BERLIN – The president of Vienna’s roughly 7,700-member Jewish community (IKG),
Oskar Deutsch, announced on Wednesday the resolution of a conflict between his
organization and the head of the World Jewish Congress, Ronald S. Lauder,
over interference in the IKG’s election process last year.
In a statement
published on the Vienna community’s website, Deutsch said he met with Lauder on
January 13 in Vienna and, in the context of the talks, the “differences were
reconciled.” According to Deutsch’s statement, Lauder regretted his approach and
stressed that he had in no way intended to influence the November
election.
Deutsch was elected president of the community and is the first
post-Holocaust, Austrian-born Jew to run the community’s affairs.
As a
result of the disagreement in November, Deutsch had barred Lauder from entering
the IKG’s center. The mending of fences between Lauder and Deutsch led to a vote
by the community’s council to unanimously rescind the non-visitation
directive.
The controversy triggered coverage in the mass circulation
daily The New York Post in early December. Lauder – a former US ambassador to
Austria and a distinguished philanthropist of Jewish renewal in Europe and
around the world, who had previously run for mayor of New York City – was
accused of funding Deutsch’s opponent.
According to The New York Post,
Lauder deposited “more than $700,000 into a lawyer’s account to help sway three
factions to support his candidate, psychoanalyst Martin Engelberg.” Deutsch
responded in the article that Lauder promised millions more to the pro-Engelberg
factions.
The daily reported that Lauder did not deny his intervention.
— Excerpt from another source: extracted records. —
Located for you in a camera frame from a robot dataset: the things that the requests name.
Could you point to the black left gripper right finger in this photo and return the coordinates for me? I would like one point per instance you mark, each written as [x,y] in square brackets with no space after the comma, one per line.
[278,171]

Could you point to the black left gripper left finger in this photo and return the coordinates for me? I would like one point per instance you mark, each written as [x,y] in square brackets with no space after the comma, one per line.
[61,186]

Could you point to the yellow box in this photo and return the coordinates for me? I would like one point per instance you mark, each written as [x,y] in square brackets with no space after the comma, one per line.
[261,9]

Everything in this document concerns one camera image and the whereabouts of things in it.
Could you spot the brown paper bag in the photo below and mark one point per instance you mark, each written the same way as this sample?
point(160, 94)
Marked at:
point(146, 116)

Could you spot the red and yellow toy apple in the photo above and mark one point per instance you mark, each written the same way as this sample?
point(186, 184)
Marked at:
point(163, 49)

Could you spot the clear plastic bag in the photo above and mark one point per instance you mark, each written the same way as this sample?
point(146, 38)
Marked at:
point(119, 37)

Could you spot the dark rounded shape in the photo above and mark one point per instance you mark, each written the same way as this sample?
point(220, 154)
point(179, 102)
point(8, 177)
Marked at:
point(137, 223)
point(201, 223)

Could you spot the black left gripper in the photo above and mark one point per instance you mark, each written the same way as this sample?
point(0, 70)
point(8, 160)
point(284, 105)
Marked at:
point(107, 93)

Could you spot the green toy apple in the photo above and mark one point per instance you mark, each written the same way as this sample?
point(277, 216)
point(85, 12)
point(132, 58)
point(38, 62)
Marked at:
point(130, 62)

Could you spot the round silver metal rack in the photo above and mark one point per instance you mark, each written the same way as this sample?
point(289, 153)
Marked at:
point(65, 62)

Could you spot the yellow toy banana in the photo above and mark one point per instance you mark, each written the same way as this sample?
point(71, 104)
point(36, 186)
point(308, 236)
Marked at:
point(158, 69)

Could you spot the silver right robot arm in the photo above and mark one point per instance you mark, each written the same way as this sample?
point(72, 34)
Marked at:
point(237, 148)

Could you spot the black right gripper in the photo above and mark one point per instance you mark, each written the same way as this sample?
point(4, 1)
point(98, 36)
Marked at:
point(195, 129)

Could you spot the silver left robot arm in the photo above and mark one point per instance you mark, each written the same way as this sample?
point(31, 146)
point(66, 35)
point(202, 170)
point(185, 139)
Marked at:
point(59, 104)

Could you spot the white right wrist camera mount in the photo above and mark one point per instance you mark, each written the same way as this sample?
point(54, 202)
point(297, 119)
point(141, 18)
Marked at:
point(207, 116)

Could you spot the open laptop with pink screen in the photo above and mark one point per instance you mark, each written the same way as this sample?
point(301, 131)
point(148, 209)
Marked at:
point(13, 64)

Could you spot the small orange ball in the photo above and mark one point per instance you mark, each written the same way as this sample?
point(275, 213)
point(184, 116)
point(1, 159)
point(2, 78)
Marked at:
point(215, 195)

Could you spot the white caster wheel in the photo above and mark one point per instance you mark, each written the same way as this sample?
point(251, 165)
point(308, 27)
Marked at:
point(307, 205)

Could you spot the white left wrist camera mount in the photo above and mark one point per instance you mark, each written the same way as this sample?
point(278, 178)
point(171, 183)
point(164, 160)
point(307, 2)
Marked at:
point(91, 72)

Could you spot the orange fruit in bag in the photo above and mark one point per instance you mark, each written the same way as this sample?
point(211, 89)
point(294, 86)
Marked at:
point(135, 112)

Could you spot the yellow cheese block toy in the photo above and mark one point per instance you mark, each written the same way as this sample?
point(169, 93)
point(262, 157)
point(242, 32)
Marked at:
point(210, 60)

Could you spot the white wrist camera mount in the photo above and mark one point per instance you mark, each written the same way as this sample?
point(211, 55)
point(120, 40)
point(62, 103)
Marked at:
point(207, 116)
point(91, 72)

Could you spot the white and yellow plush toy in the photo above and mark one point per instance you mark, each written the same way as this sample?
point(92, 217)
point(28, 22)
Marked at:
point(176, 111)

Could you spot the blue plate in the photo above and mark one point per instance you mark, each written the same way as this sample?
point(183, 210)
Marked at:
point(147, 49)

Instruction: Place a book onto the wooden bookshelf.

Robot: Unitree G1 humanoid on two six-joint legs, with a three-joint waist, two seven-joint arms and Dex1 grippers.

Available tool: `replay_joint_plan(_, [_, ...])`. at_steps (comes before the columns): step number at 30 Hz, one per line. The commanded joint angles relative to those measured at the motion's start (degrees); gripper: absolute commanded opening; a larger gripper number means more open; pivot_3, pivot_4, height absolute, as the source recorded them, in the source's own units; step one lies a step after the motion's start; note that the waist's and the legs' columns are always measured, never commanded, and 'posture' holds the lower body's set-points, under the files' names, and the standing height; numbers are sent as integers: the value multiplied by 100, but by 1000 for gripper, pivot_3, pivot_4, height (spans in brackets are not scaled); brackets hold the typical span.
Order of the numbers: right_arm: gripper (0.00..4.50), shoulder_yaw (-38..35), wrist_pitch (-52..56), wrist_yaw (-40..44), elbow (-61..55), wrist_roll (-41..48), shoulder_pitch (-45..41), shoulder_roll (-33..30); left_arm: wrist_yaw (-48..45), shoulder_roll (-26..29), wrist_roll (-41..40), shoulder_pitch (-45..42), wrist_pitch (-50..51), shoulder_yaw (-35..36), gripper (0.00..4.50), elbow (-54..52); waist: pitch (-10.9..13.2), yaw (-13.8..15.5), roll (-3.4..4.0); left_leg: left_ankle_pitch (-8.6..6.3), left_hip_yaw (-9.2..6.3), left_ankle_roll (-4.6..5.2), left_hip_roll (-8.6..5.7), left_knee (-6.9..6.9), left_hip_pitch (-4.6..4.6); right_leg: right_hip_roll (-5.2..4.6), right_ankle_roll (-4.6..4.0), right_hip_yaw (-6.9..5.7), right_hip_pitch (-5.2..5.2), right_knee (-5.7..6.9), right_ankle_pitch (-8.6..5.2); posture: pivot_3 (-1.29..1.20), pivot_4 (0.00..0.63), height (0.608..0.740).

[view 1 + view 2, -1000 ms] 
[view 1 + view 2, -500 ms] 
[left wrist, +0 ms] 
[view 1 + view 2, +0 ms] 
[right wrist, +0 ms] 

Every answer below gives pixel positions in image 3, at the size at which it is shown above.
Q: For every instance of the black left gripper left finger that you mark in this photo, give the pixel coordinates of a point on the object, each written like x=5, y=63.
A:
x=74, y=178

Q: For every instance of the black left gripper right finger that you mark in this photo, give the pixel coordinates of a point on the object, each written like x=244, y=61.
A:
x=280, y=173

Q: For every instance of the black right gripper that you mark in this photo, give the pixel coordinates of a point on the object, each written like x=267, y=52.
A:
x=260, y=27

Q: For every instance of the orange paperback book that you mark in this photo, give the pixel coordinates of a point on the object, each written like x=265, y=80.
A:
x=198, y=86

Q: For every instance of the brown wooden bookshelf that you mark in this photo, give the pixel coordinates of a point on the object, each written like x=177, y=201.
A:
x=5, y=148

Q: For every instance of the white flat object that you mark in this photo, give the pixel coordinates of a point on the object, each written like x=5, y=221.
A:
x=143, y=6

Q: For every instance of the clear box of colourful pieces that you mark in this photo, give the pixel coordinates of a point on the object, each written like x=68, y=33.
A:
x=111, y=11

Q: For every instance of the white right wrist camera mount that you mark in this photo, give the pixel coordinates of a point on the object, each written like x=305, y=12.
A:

According to the article, the dispute outlined by Engelberg centered around his
plan to promote social service programs over Deutsch’s concentration on building
a new museum and archival research.
Engelberg’s Chai Jewish life party
won 391 votes and three seats in the November election. Deutsch’s Atid party
garnered the highest tally with 950 votes, giving it seven representatives in
the local Jewish leadership.
Deutsch then formed a coalition with other
factions in the community to continue his presidency.
The popular
Vienna-based Jewish news website Die Jüdische reported on the meeting between
Lauder and Deutsch. Samuel Laster, the site’s editor-in-chief, wrote that Lauder
flew into Vienna from Israel and later departed for New York, with the
reconciliation talk lasting 45 minutes.